## WHAT TO WORK ON
Write out all of the listing exactly. Add nothing to it.
==== MATERIAL PROVIDED ====
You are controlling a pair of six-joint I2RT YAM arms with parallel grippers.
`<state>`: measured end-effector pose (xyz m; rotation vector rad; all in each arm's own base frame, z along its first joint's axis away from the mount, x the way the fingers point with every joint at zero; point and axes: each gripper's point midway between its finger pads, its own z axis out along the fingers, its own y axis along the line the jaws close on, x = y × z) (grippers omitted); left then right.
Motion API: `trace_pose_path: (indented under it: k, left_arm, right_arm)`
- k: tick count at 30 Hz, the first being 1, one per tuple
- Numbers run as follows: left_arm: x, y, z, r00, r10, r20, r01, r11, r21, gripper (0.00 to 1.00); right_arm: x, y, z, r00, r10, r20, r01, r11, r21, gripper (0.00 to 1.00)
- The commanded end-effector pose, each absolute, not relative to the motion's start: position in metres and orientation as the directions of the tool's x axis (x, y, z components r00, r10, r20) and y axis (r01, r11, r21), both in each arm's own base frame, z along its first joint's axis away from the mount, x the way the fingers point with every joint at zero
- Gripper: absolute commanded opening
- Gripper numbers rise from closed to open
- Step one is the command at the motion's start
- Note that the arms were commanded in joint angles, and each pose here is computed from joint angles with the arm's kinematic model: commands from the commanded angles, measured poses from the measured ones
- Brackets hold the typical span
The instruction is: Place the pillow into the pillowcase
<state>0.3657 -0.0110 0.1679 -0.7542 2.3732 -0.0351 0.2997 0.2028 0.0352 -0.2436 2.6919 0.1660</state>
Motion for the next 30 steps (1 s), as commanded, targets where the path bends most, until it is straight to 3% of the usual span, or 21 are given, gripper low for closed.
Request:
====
## SOLUTION
You are controlling a pair of six-joint I2RT YAM arms with parallel grippers.
`<state>`: measured end-effector pose (xyz m; rotation vector rad; all in each arm's own base frame, z along its first joint's axis away from the mount, x the way the fingers point with every joint at zero; point and axes: each gripper's point midway between its finger pads, its own z axis out along the fingers, its own y axis along the line the jaws close on, x = y × z) (grippers omitted); left then right.
Motion API: `trace_pose_path: (indented under it: k, left_arm, right_arm)`
- k: tick count at 30 Hz, the first being 1, one per tuple
- Numbers run as follows: left_arm: x, y, z, r00, r10, r20, r01, r11, r21, gripper (0.00 to 1.00); right_arm: x, y, z, r00, r10, r20, r01, r11, r21, gripper (0.00 to 1.00)
- The commanded end-effector pose, each absolute, not relative to the motion's start: position in metres and orientation as the directions of the tool's x axis (x, y, z components r00, r10, r20) and y axis (r01, r11, r21), both in each arm's own base frame, z along its first joint's axis away from the mount, x the way the fingers point with every joint at zero
- Gripper: absolute commanded opening
- Gripper numbers rise from closed to open
- Step one is the command at the motion's start
- Note that the arms were commanded in joint angles, and each pose here is computed from joint angles with the arm's kinematic model: commands from the commanded angles, measured poses from the measured ones
- Brackets hold the typical span
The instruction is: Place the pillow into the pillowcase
<state>0.3657 -0.0110 0.1679 -0.7542 2.3732 -0.0351 0.2997 0.2028 0.0352 -0.2436 2.6919 0.1660</state>
Motion for the next 30 steps (1 s), as commanded, targets where the path bends most, until it is straight to 3% of the usual span, or 21 are given, gripper low for closed.
Request:

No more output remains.